The present-day heat flow density distribution along a E-W regional cross section in the Paris Basin is investigated by means of continuous temperature profiles analysis and thermal conductivity determinations. The shale-dominated Liassic strata have thermal gradients that are consistently higher (55–65 °C/km) than the carbonate-dominated Dogger and Lower Cretaceous strata (37–40 °C/km) or Upper Cretaceous chalk (31–34 °C/ km). IFP’s 2-D numerical model TEMISPACK is used to adjust the crustal heat flow and magnitude of regional hydrodynamics that best fit the observed thermal profiles. A good adjustment between observed and calculated temperatures is obtained, and indicates the following:
  • The present-day crustal heat flow varies laterally between 70 and 90 mW m-2 along the section studied. The variations are probably explained by substratum heterogeneities.

  • Vertical changes in the thermal gradients cannot entirely be explained by thermal conductivity contrasts between Liassic and Dogger/Cretaceous strata. An additional explanation is found by east-to-west regional circulations in active aquifers, mainly Dogger and Albian. The computed water flow seems compatible with estimated regional Darcy velocities found in the literature.

Extrapolation of the present thermal heat flow to the past reveals the following conclusions:
  • Data on Liassic source rock maturity and published fluid inclusions consistently indicate that the maximum temperatures were warmer (up to 30–40 °C in Liassic Triassic strata to the east of the basin) than at present.

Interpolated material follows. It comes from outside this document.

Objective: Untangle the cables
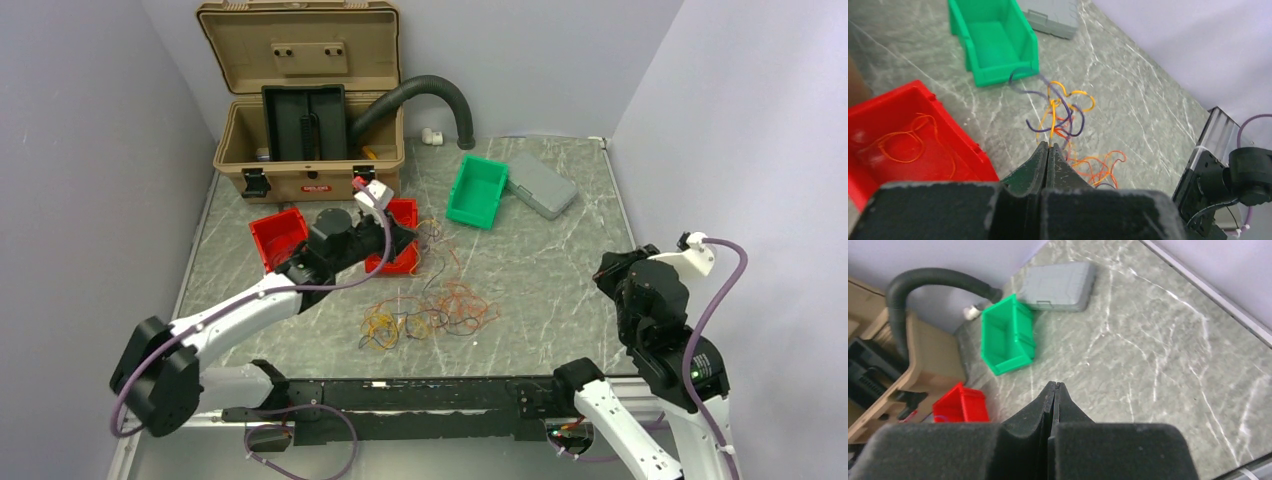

  • Data on modeling kerogen maturity and fluid inclusions suggest that these higher temperatures were reached at the end of Cretaceous times. The cooling is attributed to several causes: Tertiary erosion to the east of the basin accounts for 10–15 °C, surface temperature decrease between Cretaceous and Tertiary for 15°C, and convective flow for 7–10 °C. The cooling could be more progressive if the uplift were more recent than considered here.

From the petroleum exploration point of view, it is interesting to notice that our data and our modeling results do not indicate significant variation of basement heat flow with time since the Upper Jurassic.

Keywords

Heat Flow Fluid Inclusion Thermal Gradient Thermal Profile Hydrogen Index 
These keywords were added by machine and not by the authors. This process is experimental and the keywords may be updated as the learning algorithm improves.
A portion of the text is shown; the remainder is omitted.